Here were the results, in case you were curious.

Now onto my half-assed impressions which are already too late since I overslept this morning.

Kyoukai no Kanata


This is funny because it’s true, but also sad because it’s true.

So… Kyoukai no Kanata. Despite the ostensible shift into DARK FANTASY territory, it plays out like your average urban fantasy light novel adaptation. In fact, it bears an eerie resemblance to one of Rikka’s fantasies in Chuunibyou Demo Koi ga Shitai! I suppose that show was target practice for this one, as was Hyouka because there is apparently a literature club in this one too.

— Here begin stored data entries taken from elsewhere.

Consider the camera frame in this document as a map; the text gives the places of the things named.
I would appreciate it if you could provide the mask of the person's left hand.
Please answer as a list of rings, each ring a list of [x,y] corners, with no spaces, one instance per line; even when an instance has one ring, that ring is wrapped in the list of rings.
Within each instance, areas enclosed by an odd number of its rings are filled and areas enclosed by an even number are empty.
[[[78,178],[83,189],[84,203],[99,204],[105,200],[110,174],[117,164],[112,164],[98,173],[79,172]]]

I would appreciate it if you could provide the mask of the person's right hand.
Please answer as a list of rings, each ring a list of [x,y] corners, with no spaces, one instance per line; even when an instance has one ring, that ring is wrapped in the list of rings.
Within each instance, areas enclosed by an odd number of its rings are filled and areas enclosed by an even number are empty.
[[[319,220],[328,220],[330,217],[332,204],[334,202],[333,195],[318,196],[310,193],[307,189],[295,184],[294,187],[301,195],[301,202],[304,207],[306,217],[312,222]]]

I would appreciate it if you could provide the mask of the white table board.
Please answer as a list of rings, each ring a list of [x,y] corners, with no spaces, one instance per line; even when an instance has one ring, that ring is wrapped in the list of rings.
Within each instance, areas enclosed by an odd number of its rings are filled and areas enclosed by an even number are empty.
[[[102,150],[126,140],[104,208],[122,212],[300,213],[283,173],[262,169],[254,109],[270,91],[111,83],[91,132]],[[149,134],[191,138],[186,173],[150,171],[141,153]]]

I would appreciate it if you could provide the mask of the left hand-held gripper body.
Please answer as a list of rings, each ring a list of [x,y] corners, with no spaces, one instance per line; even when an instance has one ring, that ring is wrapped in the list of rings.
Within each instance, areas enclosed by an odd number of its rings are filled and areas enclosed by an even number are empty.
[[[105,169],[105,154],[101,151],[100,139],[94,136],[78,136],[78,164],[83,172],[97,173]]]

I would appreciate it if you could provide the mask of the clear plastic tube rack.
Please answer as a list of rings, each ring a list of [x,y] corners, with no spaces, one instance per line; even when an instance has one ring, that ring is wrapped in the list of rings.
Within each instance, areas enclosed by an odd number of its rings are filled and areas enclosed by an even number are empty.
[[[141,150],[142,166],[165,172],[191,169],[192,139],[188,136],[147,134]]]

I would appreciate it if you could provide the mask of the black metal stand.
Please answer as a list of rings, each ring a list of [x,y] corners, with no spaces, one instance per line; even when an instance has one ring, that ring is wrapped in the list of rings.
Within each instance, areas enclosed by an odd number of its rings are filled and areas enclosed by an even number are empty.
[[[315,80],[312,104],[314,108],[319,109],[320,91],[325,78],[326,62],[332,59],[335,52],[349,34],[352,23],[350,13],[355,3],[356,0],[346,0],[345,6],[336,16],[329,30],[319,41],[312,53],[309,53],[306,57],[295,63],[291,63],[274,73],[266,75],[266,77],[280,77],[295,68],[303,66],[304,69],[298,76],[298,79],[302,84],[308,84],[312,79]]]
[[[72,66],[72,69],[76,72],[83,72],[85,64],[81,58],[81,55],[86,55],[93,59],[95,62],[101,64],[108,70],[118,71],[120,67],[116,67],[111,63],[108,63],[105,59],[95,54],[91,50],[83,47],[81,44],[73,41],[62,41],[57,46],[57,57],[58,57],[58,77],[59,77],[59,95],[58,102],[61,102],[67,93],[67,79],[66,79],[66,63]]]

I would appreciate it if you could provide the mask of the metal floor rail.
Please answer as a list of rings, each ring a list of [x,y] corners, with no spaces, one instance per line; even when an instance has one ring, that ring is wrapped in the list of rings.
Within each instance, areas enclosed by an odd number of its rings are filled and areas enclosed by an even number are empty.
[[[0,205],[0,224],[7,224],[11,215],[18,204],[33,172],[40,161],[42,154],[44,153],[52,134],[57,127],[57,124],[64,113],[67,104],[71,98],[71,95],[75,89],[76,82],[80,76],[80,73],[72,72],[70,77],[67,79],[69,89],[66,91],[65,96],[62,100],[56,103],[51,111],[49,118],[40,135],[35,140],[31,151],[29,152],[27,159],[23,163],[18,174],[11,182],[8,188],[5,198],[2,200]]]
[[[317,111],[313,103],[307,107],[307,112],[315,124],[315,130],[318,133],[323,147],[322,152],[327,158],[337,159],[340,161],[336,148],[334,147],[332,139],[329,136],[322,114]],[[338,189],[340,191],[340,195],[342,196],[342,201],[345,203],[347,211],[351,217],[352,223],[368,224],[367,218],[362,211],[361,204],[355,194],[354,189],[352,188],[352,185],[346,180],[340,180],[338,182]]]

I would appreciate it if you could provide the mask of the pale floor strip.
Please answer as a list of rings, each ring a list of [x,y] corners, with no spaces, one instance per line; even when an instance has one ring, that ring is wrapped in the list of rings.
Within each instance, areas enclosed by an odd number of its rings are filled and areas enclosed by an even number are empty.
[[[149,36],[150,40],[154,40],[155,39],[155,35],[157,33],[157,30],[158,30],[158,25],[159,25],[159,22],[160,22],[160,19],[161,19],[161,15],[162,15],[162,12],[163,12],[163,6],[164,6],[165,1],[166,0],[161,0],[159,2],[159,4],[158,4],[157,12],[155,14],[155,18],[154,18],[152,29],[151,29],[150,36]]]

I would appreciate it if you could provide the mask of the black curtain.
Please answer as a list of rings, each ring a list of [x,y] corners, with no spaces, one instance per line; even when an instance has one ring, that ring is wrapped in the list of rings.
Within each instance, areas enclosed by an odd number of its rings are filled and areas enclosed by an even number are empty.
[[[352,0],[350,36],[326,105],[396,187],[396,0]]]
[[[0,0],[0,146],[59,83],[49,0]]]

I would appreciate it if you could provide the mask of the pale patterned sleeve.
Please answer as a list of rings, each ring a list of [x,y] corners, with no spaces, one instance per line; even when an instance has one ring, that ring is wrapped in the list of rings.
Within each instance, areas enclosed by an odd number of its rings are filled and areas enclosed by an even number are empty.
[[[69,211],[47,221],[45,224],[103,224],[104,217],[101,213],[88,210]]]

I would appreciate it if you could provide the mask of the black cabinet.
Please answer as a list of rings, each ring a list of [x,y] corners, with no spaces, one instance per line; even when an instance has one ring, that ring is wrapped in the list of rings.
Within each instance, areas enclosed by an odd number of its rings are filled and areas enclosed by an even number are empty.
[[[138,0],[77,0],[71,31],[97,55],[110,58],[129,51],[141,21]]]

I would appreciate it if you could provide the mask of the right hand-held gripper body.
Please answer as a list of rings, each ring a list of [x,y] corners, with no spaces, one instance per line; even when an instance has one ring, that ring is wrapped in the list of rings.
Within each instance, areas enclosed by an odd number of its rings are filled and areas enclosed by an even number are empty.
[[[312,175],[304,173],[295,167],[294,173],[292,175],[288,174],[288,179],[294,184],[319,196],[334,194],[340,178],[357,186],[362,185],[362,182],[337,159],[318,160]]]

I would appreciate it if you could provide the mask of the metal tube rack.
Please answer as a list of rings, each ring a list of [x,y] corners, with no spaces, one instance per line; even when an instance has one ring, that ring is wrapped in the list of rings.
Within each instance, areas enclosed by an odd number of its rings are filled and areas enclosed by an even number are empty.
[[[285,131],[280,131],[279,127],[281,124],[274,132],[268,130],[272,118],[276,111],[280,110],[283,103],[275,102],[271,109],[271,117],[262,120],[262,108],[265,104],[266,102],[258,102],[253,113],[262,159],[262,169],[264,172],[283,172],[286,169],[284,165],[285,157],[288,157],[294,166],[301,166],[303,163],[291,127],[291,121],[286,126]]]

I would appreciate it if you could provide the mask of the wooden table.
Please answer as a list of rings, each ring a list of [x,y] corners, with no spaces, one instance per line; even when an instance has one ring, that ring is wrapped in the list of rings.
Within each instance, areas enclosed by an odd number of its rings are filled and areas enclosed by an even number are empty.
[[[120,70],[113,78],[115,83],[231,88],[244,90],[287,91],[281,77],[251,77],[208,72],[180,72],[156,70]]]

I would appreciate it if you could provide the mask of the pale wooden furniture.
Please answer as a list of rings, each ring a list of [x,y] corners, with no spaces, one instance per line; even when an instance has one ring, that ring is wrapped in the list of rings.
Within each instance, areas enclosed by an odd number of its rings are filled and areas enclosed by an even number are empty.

As you can imagine, discussing Kyoukai no Kanata on its own terms is difficult, since there’s always the temptation to analyse Kyoto Animation shows purely in light of the studio’s previous track record. But really, the overriding feeling that shows through this episode is the straight-faced ‘chuunibyou’ vibe from this. The story really is something that would appeal to middle schoolers. Like most well-executed urban fantasies, there’s a feeling of whimsy to the action, as if it really could play out in your own backyard. It’s grounded, despite the seeming lack of exposition.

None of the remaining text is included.